June 17, 1791 - Roberto Cofresí
Operating in the Caribbean during a period of regional upheaval, Cofresí built a career of piracy that proved remarkably difficult to suppress — evading the navies of six nations before he was finally caught and executed at thirty-three. His success owed less to force than to tactics: small, fast vessels and lean crews gave him an agility that heavier, well-armed pursuers couldn't match. The instability of the Spanish colonial economy that shaped his early life also shaped the waters he sailed, making him one of the last significant pirates of the Atlantic era.
From Wikipedia
Roberto Cofresí y Ramírez de Arellano (June 17, 1791 – March 29, 1825), also known as El Pirata Cofresí, was a Puerto Rican pirate. He was born into a noble family, but the political and economic difficulties faced by the island as a colony of the Spanish Empire during the regional independence wars against the metropole meant that his household was poor. Cofresí worked at sea from an early age, which familiarized him with the region's geography, but provided him with only a modest salary. He eventually decided to abandon the sailor's life and become a pirate. He had previous links to land-based criminal activities, but the reason for Cofresí's change of vocation is unknown; historians speculate that he may have worked as a privateer aboard El Scipión, a ship owned by one of his cousins.

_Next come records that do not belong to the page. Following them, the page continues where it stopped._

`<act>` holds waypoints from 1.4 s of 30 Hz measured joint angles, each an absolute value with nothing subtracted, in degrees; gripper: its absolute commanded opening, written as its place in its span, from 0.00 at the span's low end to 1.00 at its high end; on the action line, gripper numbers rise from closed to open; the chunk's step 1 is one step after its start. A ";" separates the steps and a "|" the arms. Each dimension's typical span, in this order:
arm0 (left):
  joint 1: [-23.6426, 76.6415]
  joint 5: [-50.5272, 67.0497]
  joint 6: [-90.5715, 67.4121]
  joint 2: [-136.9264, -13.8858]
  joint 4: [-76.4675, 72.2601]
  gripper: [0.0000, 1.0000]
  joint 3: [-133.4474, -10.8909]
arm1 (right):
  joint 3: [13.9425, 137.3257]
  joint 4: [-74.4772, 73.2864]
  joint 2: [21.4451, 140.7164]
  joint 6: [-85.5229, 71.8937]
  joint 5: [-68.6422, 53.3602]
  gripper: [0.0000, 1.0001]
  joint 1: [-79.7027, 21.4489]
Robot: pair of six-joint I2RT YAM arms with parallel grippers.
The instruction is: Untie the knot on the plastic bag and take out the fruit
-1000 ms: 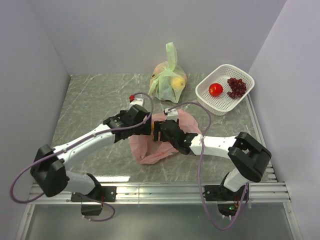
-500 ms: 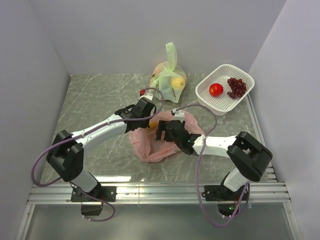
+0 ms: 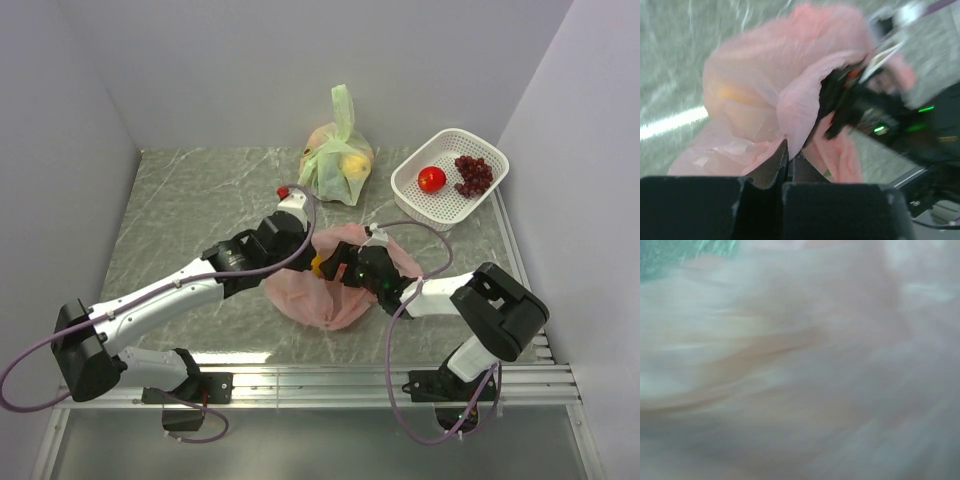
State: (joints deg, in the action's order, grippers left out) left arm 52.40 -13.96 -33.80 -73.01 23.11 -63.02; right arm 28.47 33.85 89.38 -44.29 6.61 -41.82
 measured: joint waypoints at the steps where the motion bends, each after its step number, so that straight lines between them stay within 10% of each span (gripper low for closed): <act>1: 52.34 -13.96 -34.46 -73.03 23.18 0.00 -61.49 | 28.47 34.20 89.36 -44.27 6.28 0.92 -41.82; 42: 38.79 -15.57 -57.95 -70.22 7.29 0.01 -32.99 | 48.34 22.48 95.26 -42.89 11.29 0.91 -46.76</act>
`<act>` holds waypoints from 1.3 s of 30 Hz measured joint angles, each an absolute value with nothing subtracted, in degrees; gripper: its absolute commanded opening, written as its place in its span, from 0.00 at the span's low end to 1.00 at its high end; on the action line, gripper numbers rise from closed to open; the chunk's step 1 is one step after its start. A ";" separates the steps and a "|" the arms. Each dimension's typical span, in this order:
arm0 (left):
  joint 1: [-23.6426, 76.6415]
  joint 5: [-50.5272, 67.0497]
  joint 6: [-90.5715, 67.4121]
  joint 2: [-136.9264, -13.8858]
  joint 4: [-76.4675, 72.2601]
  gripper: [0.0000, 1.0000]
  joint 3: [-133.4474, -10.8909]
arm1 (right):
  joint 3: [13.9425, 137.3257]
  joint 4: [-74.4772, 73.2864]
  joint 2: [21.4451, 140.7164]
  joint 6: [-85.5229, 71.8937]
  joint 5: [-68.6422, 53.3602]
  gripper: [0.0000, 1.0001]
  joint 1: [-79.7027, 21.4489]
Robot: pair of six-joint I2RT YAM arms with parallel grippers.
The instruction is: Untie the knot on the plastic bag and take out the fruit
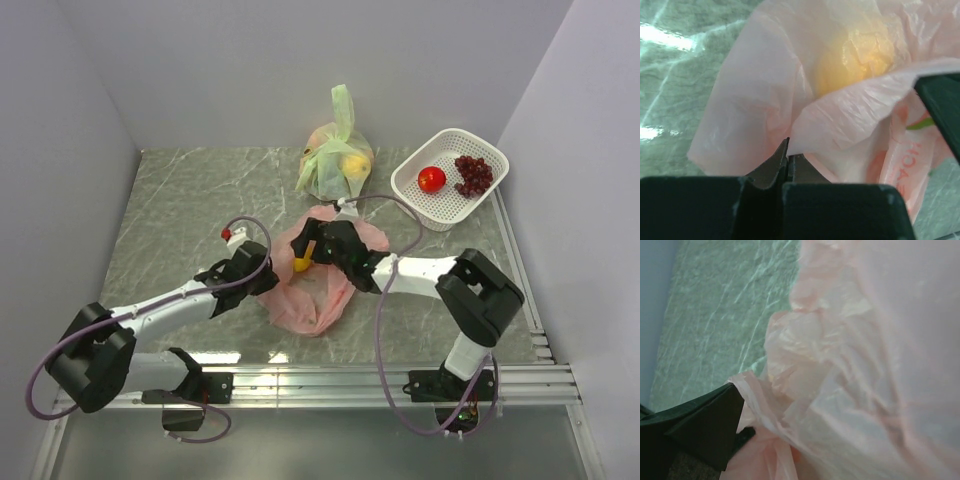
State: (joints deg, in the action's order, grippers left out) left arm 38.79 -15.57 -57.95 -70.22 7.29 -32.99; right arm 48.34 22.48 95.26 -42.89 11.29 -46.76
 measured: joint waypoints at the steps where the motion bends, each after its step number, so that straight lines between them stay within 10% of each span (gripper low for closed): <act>1: 38.39 -14.74 -58.19 -70.74 6.55 0.01 -32.71 | 49.67 21.56 96.57 -43.11 11.55 0.91 -46.85; 18: 35.77 -5.37 -58.37 -77.17 -1.06 0.01 -29.34 | 62.67 13.67 110.74 -39.07 8.99 0.89 -48.01; 39: 34.46 -6.59 -57.71 -73.28 1.32 0.01 -27.57 | 53.58 11.05 100.57 -23.99 6.74 0.95 -48.25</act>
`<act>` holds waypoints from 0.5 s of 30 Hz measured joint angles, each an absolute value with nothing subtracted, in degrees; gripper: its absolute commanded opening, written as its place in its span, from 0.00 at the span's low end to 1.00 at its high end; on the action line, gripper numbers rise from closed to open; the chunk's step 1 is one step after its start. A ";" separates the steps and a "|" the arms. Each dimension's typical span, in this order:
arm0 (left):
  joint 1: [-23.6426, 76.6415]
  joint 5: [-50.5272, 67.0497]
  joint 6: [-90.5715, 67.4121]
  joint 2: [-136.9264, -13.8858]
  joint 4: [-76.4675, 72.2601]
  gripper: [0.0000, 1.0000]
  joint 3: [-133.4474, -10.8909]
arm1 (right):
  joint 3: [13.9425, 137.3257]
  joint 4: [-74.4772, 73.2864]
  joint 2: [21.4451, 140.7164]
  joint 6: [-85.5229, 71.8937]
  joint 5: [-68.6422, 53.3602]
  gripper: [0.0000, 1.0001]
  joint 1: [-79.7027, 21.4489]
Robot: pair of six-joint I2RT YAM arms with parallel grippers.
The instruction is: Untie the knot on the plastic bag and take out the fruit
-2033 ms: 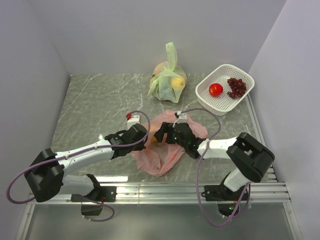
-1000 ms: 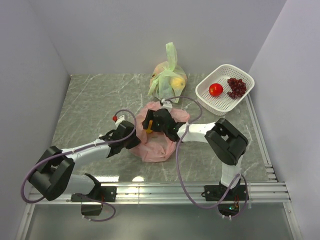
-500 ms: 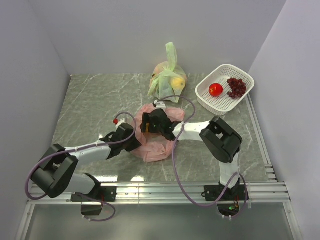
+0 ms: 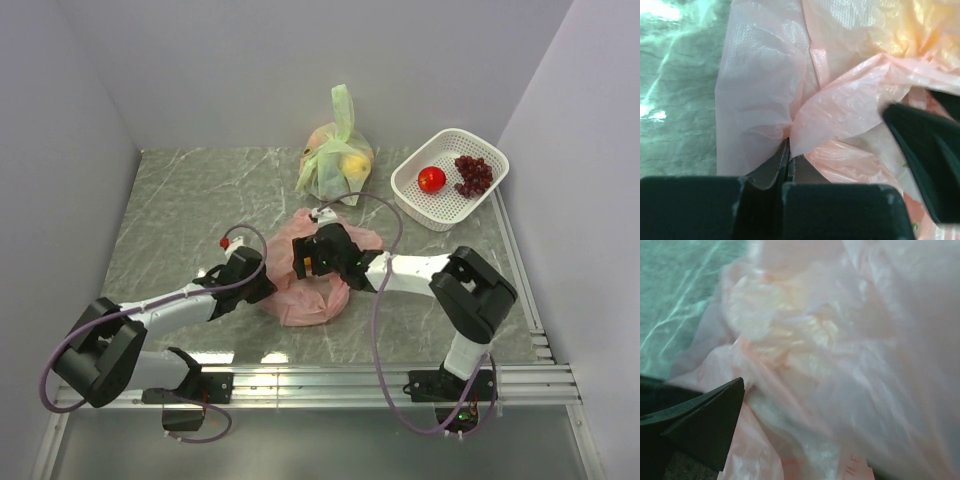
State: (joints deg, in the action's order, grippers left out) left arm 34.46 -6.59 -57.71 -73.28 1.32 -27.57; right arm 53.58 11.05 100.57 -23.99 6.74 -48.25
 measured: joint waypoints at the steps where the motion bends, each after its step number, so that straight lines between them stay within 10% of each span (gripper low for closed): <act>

At the height of his career, Cofresí evaded capture by vessels from Spain, Gran Colombia, the United Kingdom, Denmark, France, and the United States. He commanded several small-draft vessels, the best known a fast six-gun sloop named Anne, and he had a preference for speed and maneuverability over firepower. He manned them with small, rotating crews, which most contemporaneous documents numbered at 10 to 20.